From the listing below, extract every line in which the word "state" appears.
(Beginning of DATASET CONTENT)
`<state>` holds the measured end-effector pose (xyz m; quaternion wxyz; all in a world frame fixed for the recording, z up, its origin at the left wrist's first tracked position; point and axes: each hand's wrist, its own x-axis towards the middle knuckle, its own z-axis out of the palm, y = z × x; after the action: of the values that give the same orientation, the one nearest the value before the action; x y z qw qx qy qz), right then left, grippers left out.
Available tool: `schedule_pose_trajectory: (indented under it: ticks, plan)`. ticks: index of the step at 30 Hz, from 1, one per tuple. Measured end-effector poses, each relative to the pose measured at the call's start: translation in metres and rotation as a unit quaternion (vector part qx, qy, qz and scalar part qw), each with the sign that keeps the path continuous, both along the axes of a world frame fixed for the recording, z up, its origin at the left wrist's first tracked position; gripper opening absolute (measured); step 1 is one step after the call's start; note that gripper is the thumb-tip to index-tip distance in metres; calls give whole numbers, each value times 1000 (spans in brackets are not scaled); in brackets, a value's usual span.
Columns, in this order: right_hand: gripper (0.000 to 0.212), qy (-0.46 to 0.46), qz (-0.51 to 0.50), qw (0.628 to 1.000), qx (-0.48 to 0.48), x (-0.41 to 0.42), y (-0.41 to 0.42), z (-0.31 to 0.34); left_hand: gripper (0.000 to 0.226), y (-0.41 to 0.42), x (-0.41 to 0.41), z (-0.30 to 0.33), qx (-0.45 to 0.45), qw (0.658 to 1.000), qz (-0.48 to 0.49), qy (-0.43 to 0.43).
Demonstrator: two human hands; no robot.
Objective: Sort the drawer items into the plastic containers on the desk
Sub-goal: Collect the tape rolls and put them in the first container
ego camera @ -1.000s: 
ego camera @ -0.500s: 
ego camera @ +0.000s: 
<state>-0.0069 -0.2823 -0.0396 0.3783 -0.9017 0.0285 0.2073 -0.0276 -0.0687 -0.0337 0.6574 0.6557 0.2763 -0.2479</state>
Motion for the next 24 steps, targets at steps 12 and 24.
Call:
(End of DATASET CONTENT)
# SOLUTION:
`<state>` holds the measured end-effector pose (xyz m; quaternion wxyz; all in a world frame fixed for the recording, z up, its origin at the left wrist's first tracked position; point and axes: each hand's wrist, its own x-axis towards the middle knuckle, its own z-axis out of the palm, y = z × x; after the action: of the values that give the same orientation, the one nearest the value before the action; x y z qw qx qy qz), right then left, grippers left out.
<state>-0.0069 -0.2823 -0.0396 0.3783 -0.9017 0.0285 0.2073 -0.0276 -0.0687 -0.0337 0.6574 0.6557 0.2763 -0.2479</state>

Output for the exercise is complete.